A seatbelt blitz was held in Grenfell last week, as part of ongoing efforts to keep residents safe and hopefully win $50,000 for the town at the same time.
On Friday, June 10, Desmond Street was swarming with high school students, EMT, RCMP and SGI representatives, who combined their efforts to conduct a series of check stops to make sure all drivers and passengers were safely buckled up. The event was part of the ongoing SGI Seatbelt Challenge between Grenfell, Whitewood and Kipling, the winner of which will receive $10,000 to $50,000 to use for improving the safety of local streets. The total amount awarded to the win will depend on a business plan submitted by the town, outlining the improvements they plan to make.
Fifteen Grade 10 students from the Grenfell High Community School Canoe Club and Outdoor Education were on hand to help direct traffic and hand out free gifts to drivers, assisted by GHCS teacher Ryan Whalley.
“This is such a positive opportunity, for them to be here and to show that they’re responsible young people,” Whalley said, adding, “It’s been a lot of fun.”
Several months ago, the school held a check stop to count the number of drivers and passengers wearing seatbelts. They will do the same again in September and compare the numbers from the two check stops. The town that sees the greatest increase in seatbelt usage from one check stop to the next will win the challenge.
Members of J.T. Ambulance Service in Grenfell were also in attendance, directing traffic and getting the word out about the importance of seatbelt safety.
“We see, quite often, fatalities that could have been prevented by simply doing up a seatbelt,” said owner and EMS worker Tyler Carles. “That’s why we wanted to support the kids and SGI just by getting that message out there.”
Marilyn Hamnett from SGI in Grenfell was also on hand to show her support, and was impressed with how well it was going.
“It’s been great.
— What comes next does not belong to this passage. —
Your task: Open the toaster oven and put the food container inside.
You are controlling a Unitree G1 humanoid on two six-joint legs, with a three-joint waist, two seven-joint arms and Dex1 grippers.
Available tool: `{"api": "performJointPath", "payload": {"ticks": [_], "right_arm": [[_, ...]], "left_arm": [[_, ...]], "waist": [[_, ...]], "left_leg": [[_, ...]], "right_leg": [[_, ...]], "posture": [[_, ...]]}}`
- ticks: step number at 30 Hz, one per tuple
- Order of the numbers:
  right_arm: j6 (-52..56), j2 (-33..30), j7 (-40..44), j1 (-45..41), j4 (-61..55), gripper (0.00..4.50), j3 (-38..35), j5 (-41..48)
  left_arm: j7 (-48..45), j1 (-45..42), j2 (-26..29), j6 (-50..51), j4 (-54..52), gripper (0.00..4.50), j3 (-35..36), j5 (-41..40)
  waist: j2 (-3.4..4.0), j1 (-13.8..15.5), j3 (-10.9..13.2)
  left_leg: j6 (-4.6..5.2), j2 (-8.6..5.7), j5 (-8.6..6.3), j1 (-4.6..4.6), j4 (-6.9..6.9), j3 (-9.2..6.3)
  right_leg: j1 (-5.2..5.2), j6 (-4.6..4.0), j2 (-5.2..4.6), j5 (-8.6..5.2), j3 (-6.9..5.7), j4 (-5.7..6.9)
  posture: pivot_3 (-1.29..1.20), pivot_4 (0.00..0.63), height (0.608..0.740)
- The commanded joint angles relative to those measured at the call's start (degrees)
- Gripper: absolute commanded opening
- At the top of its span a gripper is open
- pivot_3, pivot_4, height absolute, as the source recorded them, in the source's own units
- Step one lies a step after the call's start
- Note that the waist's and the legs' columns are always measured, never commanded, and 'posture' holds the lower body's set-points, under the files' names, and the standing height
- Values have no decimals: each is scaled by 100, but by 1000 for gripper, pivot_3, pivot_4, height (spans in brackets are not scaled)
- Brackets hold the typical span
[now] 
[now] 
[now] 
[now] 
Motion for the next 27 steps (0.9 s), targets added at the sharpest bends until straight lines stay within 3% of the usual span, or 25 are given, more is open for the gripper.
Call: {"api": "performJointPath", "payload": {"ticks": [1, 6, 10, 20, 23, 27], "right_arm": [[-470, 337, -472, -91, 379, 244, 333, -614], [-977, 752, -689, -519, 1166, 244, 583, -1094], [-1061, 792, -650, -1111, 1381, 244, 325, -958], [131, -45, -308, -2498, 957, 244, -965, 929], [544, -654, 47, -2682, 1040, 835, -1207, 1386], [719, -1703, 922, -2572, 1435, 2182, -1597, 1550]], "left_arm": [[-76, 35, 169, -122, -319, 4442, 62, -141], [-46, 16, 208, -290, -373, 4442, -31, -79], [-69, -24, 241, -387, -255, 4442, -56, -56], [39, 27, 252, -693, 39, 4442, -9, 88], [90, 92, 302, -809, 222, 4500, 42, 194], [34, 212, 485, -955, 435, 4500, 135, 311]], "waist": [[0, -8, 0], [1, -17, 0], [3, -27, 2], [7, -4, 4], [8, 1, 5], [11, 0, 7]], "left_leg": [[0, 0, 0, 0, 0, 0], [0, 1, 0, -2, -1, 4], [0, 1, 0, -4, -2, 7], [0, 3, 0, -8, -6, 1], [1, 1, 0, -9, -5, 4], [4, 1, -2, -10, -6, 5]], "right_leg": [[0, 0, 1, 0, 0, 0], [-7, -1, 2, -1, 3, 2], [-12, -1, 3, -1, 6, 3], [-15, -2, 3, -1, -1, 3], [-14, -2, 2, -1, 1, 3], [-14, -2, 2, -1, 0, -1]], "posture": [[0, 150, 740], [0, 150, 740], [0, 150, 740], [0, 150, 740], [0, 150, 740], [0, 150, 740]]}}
The community is participating and stopping. And the students are handing out prizes – it’s kind of different to get stopped and then get a prize instead of a ticket,” Hamnett laughed. “So it’s good, it’s a fun thing.”
The First Nation communities of Cote, Fishing Lake and Keeseekoose are currently taking part in their own seatbelt challenge.
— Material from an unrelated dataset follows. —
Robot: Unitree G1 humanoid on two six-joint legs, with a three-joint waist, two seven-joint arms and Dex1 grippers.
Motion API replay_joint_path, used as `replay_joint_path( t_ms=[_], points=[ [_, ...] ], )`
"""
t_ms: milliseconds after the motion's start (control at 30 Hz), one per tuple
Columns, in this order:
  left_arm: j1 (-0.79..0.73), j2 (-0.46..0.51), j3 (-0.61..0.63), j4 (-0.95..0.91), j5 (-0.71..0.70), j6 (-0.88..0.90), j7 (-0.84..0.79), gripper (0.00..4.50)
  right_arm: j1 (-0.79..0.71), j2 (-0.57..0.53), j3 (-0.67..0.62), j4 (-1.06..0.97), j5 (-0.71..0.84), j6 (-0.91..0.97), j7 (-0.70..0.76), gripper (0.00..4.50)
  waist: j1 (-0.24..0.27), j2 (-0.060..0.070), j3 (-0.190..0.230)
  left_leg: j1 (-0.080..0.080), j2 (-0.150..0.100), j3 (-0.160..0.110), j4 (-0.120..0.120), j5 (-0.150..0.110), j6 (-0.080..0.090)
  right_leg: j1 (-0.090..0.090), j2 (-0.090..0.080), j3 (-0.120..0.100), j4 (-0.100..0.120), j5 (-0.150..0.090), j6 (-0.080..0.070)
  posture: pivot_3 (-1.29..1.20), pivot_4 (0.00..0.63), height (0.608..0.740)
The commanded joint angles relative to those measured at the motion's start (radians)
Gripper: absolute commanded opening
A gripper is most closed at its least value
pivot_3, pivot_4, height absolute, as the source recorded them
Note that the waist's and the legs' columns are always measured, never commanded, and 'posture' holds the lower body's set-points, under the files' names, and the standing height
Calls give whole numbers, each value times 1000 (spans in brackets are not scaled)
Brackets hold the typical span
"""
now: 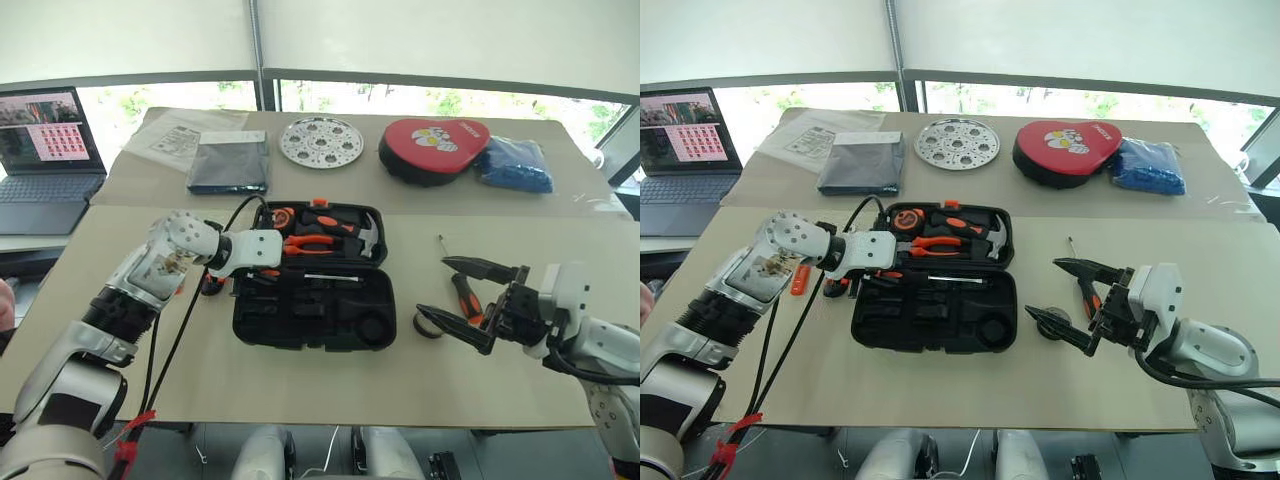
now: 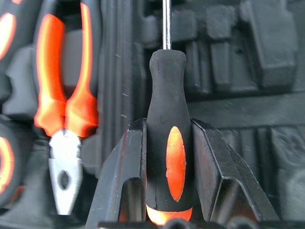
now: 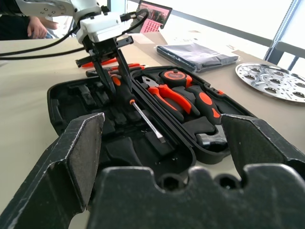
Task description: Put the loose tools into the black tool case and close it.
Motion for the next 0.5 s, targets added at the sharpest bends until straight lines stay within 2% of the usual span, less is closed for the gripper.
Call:
replay_joint_path(
  t_ms=[33,167,367,500],
  points=[
    [-8,-25,1,-11,26,14,-12,869,-15,-23,-20,-39,10,25,-6,4500,2,0,0,-1,0,0,1,0,1,0,0,0,0,1,1,0,150,740],
    [-24,-61,3,1,52,34,0,869,-20,-26,-19,-46,13,43,-7,4500,4,0,0,-1,-1,0,3,-5,9,1,-1,1,-1,1,2,0,150,740],
    [-50,-111,12,23,88,51,30,869,-19,-38,-18,-61,19,80,1,4500,10,0,0,0,-1,0,4,-5,9,2,-1,1,1,1,2,0,150,740],
    [-52,-113,9,14,111,63,18,869,-22,-42,-21,-67,25,100,2,4500,16,0,0,1,-1,-2,7,-6,10,5,0,0,1,1,2,0,150,740]
  ],
)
Kelley Brinkworth, Manager of Media Relations for SGI, stressed the importance of the message that they hope to convey with the challenge.
“The important thing is to wear your seatbelt because we know that seatbelts save lives, and they also cut the risk of death or injury in a collision in half. One of our priorities in our traffic safety strategy is to increase the use of seatbelts, and also child safety seats.”
The winner of the seatbelt challenge will be announced in November.